*Material supplied*.
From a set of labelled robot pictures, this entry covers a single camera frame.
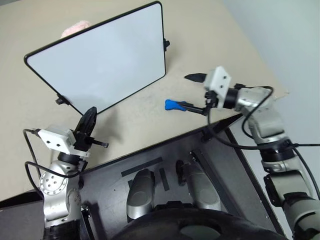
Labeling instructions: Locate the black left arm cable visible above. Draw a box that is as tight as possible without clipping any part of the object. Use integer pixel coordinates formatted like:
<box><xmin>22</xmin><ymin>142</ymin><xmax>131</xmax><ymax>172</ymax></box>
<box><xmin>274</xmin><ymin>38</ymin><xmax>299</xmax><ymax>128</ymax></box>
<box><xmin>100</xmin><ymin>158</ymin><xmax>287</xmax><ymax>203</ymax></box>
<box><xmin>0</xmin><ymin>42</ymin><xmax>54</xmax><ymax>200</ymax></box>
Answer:
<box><xmin>22</xmin><ymin>127</ymin><xmax>85</xmax><ymax>198</ymax></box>

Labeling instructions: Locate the pink fluffy object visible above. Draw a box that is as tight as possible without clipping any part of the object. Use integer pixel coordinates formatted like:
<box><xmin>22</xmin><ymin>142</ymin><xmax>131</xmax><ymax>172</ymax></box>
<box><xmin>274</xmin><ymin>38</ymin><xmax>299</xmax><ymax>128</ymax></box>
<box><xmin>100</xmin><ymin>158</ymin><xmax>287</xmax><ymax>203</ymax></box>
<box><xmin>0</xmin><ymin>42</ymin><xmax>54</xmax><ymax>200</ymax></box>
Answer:
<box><xmin>60</xmin><ymin>20</ymin><xmax>91</xmax><ymax>39</ymax></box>

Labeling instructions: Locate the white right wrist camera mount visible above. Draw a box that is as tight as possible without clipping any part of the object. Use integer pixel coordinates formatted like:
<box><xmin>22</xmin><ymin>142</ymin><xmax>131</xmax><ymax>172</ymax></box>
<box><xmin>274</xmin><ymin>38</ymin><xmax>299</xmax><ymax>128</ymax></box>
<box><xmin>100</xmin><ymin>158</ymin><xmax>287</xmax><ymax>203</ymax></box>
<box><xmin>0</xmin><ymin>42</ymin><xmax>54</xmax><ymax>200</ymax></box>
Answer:
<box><xmin>203</xmin><ymin>65</ymin><xmax>232</xmax><ymax>109</ymax></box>

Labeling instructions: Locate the large black rounded shape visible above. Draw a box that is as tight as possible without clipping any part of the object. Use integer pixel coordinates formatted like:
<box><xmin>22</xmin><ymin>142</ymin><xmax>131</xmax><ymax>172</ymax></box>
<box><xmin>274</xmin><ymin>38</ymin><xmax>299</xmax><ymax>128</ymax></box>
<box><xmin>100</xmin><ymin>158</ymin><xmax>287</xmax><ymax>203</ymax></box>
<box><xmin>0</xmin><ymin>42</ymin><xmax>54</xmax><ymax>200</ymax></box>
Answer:
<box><xmin>109</xmin><ymin>206</ymin><xmax>288</xmax><ymax>240</ymax></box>

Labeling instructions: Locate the long black tape strip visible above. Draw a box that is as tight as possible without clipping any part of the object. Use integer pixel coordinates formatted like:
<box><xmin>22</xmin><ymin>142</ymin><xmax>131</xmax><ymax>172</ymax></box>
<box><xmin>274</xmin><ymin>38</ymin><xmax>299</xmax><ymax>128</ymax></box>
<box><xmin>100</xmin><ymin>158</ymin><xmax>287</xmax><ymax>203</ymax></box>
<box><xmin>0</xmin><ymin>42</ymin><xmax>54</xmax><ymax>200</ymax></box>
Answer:
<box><xmin>121</xmin><ymin>156</ymin><xmax>164</xmax><ymax>178</ymax></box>

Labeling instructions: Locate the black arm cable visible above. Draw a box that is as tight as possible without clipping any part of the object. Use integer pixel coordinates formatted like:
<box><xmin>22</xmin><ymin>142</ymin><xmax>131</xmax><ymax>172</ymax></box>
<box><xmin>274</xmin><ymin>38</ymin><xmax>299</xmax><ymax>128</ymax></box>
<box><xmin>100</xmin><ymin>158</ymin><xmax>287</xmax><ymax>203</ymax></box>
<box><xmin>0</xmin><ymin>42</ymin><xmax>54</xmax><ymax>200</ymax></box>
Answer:
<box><xmin>206</xmin><ymin>85</ymin><xmax>320</xmax><ymax>201</ymax></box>
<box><xmin>22</xmin><ymin>127</ymin><xmax>85</xmax><ymax>198</ymax></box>

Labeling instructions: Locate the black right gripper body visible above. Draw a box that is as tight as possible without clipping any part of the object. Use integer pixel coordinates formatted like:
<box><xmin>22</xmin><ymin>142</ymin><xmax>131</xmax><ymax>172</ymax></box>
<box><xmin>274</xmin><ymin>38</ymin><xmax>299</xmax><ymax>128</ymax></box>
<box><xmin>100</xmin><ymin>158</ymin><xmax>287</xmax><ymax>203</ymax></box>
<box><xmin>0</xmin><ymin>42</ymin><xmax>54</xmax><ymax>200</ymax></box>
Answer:
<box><xmin>189</xmin><ymin>90</ymin><xmax>220</xmax><ymax>117</ymax></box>

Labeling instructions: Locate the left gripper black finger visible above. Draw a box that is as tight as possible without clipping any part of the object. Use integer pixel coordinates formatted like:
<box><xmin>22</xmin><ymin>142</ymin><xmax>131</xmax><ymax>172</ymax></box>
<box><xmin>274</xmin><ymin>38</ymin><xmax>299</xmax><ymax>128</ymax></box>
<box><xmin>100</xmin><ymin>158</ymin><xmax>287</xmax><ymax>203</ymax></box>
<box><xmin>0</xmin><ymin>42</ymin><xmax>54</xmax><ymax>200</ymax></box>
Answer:
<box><xmin>75</xmin><ymin>107</ymin><xmax>94</xmax><ymax>137</ymax></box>
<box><xmin>83</xmin><ymin>106</ymin><xmax>98</xmax><ymax>138</ymax></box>

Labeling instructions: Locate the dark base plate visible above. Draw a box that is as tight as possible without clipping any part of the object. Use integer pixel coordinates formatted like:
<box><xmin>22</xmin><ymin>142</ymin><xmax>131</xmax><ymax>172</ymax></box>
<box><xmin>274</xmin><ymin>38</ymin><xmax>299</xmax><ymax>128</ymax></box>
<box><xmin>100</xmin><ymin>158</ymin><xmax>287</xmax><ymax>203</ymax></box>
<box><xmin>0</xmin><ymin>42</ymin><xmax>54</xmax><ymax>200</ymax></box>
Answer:
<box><xmin>79</xmin><ymin>113</ymin><xmax>287</xmax><ymax>240</ymax></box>

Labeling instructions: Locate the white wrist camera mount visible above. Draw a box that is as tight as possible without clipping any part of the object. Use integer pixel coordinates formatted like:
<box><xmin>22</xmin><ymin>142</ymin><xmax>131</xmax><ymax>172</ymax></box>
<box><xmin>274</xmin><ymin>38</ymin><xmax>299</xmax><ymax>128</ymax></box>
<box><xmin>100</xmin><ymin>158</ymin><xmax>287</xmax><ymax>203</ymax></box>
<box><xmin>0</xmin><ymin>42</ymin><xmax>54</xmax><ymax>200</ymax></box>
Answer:
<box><xmin>36</xmin><ymin>126</ymin><xmax>91</xmax><ymax>158</ymax></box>
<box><xmin>203</xmin><ymin>65</ymin><xmax>232</xmax><ymax>109</ymax></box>

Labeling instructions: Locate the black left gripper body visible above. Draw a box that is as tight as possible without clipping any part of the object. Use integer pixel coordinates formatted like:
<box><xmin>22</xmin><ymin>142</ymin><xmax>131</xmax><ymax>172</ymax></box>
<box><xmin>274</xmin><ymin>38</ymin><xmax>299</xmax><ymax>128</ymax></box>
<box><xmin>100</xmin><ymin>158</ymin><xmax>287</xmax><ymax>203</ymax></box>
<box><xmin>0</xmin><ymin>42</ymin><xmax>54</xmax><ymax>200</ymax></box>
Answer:
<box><xmin>73</xmin><ymin>130</ymin><xmax>110</xmax><ymax>152</ymax></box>

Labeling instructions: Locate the white whiteboard with black frame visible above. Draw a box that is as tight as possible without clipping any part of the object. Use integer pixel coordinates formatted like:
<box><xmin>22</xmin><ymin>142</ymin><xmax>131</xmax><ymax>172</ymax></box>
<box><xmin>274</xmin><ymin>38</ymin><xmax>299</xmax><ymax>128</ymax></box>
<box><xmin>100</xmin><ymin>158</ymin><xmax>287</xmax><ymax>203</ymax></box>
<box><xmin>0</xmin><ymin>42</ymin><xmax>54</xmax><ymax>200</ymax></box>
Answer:
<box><xmin>23</xmin><ymin>0</ymin><xmax>168</xmax><ymax>116</ymax></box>

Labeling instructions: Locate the short black tape strip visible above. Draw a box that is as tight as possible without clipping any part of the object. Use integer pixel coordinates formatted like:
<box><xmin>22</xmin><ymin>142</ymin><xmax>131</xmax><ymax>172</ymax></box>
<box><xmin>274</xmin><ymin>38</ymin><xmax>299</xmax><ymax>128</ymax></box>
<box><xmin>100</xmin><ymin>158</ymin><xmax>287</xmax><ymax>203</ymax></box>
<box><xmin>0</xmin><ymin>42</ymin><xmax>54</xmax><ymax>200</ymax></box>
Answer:
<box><xmin>158</xmin><ymin>167</ymin><xmax>171</xmax><ymax>192</ymax></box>

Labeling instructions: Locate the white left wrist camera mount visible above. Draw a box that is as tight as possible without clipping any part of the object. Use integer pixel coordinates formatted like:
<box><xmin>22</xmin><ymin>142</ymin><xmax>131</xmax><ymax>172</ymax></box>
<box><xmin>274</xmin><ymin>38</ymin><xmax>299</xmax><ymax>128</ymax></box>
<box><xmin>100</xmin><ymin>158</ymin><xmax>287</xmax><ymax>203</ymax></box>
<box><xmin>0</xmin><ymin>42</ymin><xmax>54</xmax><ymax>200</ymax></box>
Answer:
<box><xmin>36</xmin><ymin>126</ymin><xmax>91</xmax><ymax>158</ymax></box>

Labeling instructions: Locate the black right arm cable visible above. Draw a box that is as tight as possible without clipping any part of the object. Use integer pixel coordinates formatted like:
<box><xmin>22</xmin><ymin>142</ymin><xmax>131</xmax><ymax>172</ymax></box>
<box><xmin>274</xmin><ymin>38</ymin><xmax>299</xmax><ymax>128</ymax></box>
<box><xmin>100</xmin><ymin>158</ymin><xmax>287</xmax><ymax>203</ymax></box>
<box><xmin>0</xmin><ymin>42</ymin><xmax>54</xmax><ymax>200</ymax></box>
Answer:
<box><xmin>206</xmin><ymin>85</ymin><xmax>320</xmax><ymax>201</ymax></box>

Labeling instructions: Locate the grey rounded shell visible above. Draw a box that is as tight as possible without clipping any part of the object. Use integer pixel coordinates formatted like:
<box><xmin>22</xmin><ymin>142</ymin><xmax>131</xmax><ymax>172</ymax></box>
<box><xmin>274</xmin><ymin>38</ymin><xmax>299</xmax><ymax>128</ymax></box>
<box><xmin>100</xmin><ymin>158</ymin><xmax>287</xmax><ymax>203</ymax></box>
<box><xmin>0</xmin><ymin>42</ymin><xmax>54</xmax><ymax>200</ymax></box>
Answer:
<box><xmin>186</xmin><ymin>161</ymin><xmax>222</xmax><ymax>211</ymax></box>
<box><xmin>126</xmin><ymin>168</ymin><xmax>156</xmax><ymax>223</ymax></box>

*Problem statement*. Reproduce all lines from the records above that include the word "camera".

*Output for this exercise*.
From a set of labelled robot pictures, this entry covers a single camera frame.
Labeling instructions: Locate the white right wrist camera mount visible above. Draw a box that is as tight as possible without clipping any part of the object. Use integer pixel coordinates formatted like:
Labeling instructions: Locate the white wrist camera mount visible above. Draw a box that is as tight as possible without clipping any part of the object. Use integer pixel coordinates formatted like:
Labeling instructions: Locate the white left wrist camera mount visible above. Draw a box that is as tight as possible without clipping any part of the object. Use integer pixel coordinates formatted like:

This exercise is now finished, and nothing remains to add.